Filter this material down to the lines that hold "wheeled", copying each one.

EXERCISE DATA>
►

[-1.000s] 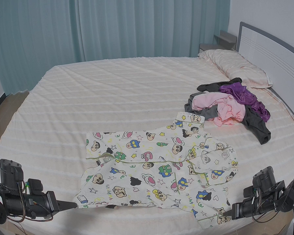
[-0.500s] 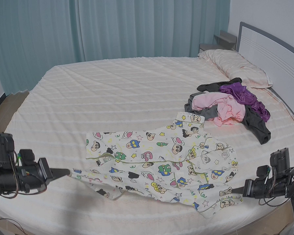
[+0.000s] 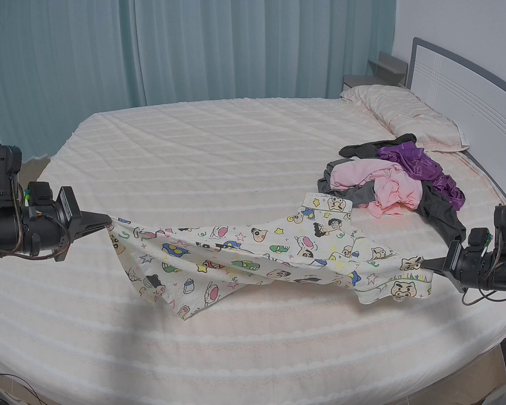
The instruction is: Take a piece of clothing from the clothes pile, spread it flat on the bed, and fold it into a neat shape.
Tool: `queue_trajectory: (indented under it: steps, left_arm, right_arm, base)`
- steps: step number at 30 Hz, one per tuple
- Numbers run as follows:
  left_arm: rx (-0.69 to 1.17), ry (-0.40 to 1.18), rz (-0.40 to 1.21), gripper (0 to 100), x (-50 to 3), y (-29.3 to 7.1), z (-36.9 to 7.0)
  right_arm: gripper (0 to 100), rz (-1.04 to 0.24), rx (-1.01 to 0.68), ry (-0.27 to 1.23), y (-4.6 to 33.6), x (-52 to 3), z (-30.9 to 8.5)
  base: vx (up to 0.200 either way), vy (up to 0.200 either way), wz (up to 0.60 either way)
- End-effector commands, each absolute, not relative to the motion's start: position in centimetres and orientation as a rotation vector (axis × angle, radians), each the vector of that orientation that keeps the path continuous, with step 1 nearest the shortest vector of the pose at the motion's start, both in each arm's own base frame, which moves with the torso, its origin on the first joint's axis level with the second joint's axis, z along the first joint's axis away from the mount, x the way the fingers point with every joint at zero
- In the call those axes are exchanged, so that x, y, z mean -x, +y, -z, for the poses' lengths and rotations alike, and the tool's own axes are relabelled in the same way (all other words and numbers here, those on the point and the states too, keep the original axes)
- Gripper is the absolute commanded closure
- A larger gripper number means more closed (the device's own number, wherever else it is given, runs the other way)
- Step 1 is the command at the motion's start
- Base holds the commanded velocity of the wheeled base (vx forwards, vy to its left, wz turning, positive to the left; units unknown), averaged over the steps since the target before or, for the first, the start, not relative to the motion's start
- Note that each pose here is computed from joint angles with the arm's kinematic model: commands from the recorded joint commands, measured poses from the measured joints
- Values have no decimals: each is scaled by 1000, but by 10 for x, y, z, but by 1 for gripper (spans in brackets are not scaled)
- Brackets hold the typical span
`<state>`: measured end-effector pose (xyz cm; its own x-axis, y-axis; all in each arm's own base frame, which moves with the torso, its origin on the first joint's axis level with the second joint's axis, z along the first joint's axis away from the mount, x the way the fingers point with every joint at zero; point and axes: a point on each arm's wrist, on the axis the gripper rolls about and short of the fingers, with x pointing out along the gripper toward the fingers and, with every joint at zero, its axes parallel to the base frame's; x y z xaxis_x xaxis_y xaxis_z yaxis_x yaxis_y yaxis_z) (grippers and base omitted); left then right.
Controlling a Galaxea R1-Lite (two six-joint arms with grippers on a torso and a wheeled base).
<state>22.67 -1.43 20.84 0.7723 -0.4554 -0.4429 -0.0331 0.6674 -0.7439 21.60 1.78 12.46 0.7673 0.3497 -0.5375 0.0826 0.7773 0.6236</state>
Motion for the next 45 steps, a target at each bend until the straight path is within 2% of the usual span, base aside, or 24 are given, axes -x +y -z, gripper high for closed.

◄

ANSWER SECTION>
- Base holds the commanded velocity of the wheeled base (vx forwards, vy to its left, wz turning, positive to the left; units unknown), averaged over the steps since the target before or, for the first, the start, not relative to the motion's start
Controlling a Galaxea R1-Lite (two six-joint arms with grippers on a torso and a wheeled base).

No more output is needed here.